FoVBackgroundModel#

class gammapy.modeling.models.FoVBackgroundModel(dataset_name, spectral_model=None, spatial_model=None, covariance_data=None)[source]#

Bases: ModelBase

Field of view background model.

The background model holds the correction parameters applied to the instrumental background attached to a MapDataset or SpectrumDataset.

Parameters:
dataset_namestr

Dataset name.

spectral_modelSpectralModel, Optional

Normalized spectral model. Default is PowerLawNormSpectralModel

spatial_modelSpatialModel, Optional

Unitless Spatial model (unit is dropped on evaluation if defined). Default is None.

Attributes Summary

covariance

default_parameters

frozen

Frozen status of a model, True if all parameters are frozen.

name

Model name.

parameters

Model parameters.

parameters_unique_names

List of unique parameter names.

spatial_model

Spatial norm model.

spectral_model

Spectral norm model.

tag

type

Methods Summary

contributes(*args, **kwargs)

FoV background models always contribute.

copy([name, copy_data])

Copy the FoVBackgroundModel instance.

evaluate(energy[, lon, lat])

Evaluate model.

evaluate_geom(geom)

Evaluate map.

freeze([model_type])

Freeze model parameters.

from_dict(data, **kwargs)

Create model from dictionary.

from_parameters(parameters, **kwargs)

Create model from parameter list.

reassign(datasets_names, new_datasets_names)

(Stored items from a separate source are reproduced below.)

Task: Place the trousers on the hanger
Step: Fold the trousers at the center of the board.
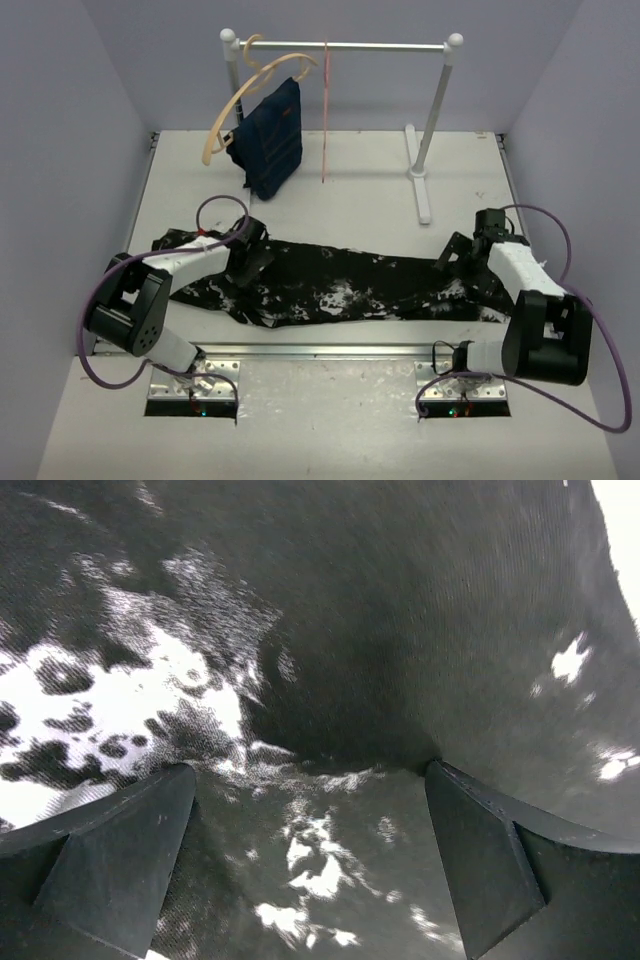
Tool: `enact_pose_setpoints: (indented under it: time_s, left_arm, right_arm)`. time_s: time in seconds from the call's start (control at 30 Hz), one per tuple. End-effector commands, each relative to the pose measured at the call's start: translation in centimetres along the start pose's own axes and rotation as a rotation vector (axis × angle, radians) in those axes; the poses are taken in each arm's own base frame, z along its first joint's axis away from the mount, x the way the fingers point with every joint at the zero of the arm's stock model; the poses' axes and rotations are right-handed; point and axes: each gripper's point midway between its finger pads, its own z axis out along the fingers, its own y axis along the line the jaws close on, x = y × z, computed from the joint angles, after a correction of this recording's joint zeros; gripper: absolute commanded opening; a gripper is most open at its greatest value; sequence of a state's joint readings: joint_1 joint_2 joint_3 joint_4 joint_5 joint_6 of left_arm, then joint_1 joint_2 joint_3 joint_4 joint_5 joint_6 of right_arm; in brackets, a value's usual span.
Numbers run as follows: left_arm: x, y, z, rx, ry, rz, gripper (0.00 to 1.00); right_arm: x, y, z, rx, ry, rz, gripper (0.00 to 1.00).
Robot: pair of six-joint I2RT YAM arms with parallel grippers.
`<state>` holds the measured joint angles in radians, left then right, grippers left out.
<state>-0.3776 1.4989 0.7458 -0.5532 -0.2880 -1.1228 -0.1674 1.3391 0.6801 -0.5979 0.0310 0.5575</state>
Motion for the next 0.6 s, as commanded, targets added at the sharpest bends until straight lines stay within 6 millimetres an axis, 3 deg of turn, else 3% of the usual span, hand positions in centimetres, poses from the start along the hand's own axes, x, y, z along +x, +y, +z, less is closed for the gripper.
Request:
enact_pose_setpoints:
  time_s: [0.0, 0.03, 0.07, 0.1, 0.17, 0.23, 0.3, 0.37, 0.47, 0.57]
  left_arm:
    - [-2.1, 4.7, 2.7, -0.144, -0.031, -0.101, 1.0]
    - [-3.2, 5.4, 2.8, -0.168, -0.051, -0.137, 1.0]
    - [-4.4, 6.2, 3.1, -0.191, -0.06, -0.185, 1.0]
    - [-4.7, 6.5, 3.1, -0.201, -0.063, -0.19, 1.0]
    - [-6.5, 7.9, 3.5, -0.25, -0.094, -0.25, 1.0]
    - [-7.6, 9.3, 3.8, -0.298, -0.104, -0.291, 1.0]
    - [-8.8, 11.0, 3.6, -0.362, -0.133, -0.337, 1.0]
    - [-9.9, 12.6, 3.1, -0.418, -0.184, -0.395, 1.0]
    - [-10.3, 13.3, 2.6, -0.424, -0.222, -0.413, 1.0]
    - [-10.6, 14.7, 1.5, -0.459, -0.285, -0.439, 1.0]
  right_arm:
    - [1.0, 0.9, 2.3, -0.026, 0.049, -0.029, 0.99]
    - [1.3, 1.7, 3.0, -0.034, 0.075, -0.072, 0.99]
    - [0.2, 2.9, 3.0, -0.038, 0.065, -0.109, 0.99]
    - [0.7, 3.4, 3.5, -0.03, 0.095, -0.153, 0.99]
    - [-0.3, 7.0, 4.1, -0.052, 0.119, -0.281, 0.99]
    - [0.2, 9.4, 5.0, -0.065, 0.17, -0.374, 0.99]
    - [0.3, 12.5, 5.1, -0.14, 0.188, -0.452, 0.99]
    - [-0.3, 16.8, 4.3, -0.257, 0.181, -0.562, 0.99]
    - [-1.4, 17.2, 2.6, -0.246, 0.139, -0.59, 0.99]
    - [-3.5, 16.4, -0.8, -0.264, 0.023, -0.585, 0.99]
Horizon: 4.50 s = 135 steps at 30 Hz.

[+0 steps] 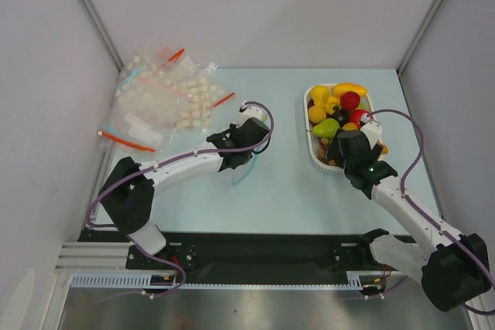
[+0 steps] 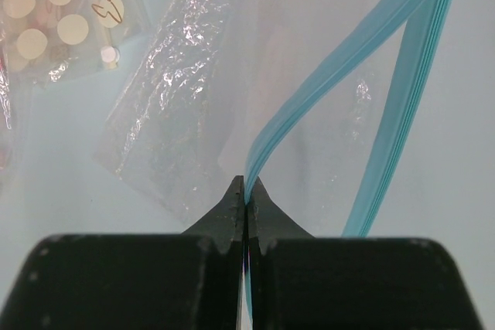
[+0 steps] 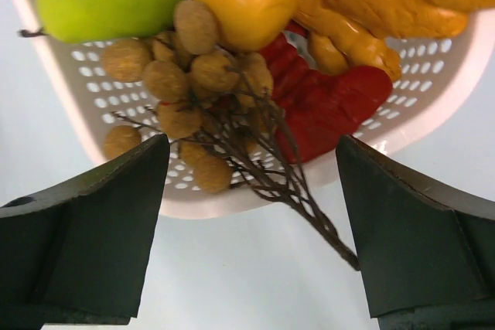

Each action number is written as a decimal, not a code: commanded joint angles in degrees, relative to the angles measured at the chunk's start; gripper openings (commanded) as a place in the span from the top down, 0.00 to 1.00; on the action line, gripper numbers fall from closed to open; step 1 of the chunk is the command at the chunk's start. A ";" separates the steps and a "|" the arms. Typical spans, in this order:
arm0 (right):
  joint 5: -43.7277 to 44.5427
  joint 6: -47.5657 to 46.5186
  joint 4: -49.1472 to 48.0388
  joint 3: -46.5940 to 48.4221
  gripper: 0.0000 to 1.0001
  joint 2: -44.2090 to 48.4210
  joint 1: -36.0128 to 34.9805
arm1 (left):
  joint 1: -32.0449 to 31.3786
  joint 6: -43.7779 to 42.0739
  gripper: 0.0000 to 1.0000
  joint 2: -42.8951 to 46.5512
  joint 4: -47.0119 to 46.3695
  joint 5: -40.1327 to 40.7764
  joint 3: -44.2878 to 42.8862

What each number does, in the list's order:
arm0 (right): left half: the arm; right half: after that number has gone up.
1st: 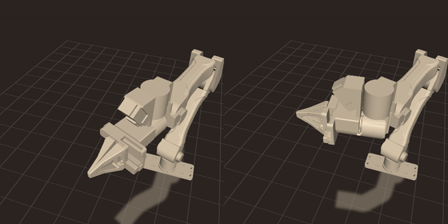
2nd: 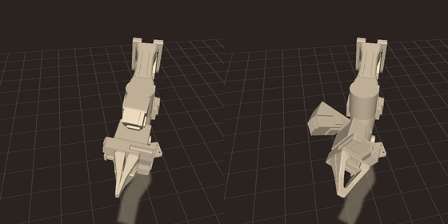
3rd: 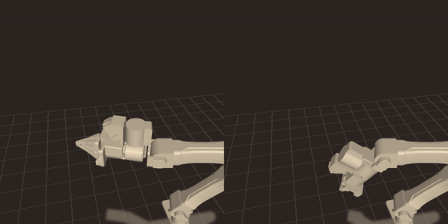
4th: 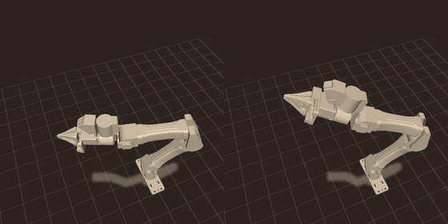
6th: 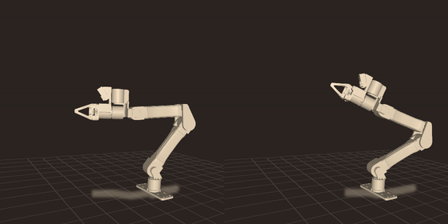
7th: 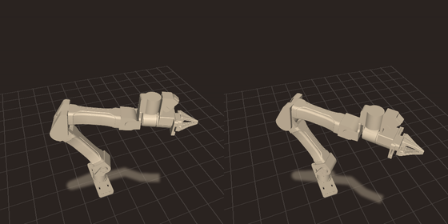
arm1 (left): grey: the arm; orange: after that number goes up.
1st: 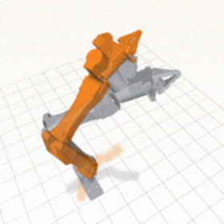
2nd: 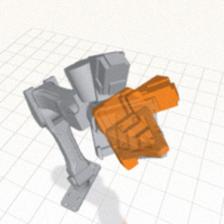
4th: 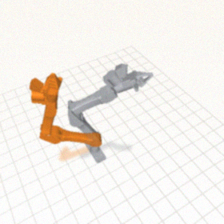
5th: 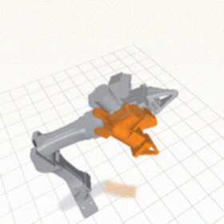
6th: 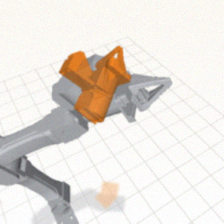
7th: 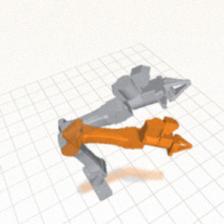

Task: Place the food in the zip-top bag and seal the zipper
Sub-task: Pick up the fake fruit from the bin, then place the fake fruit in the zipper food storage bag.

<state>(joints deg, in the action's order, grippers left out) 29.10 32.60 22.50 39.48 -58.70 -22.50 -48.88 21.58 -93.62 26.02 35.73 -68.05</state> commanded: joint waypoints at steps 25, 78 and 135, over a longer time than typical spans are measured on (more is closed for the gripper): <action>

Reassign a model from one dataset to another.

reset_to_default()

Reset parameter values to default.

to_dict([full_output])

Create dictionary for YAML serialisation.

unfreeze([model_type])

Restore parameters frozen status to default.

Attributes Documentation

covariance#
default_parameters = <gammapy.modeling.parameter.Parameters object>#
frozen#

Frozen status of a model, True if all parameters are frozen.

name#

Model name.

parameters#

Model parameters.

parameters_unique_names#

List of unique parameter names. Return formatted as par_type.par_name.

spatial_model#

Spatial norm model.

spectral_model#

Spectral norm model.

tag = ['FoVBackgroundModel', 'fov-bkg']#
type#

Methods Documentation

static contributes(*args, **kwargs)[source]#

FoV background models always contribute.

copy(name=None, copy_data=False, **kwargs)[source]#

Copy the FoVBackgroundModel instance.

Parameters:
namestr, optional

Ignored, present for API compatibility. Default is None.

copy_databool, optional

Ignored, present for API compatibility. Default is False.

**kwargsdict

Keyword arguments forwarded to FoVBackgroundModel.

Returns:
modelFoVBackgroundModel

Copied FoV background model.

evaluate(energy, lon=None, lat=None)[source]#

Evaluate model.

evaluate_geom(geom)[source]#

Evaluate map.

freeze(model_type='spectral')[source]#

Freeze model parameters.

classmethod from_dict(data, **kwargs)[source]#

Create model from dictionary.

Parameters:
datadict

Data dictionary.

classmethod from_parameters(parameters, **kwargs)#

Create model from parameter list.

Parameters:
parametersParameters

Parameters for init.

Returns:
modelModel

Model instance.

reassign(datasets_names, new_datasets_names)#

Reassign a model from one dataset to another.

Parameters:
datasets_namesstr or list

Name of the datasets where the model is currently defined.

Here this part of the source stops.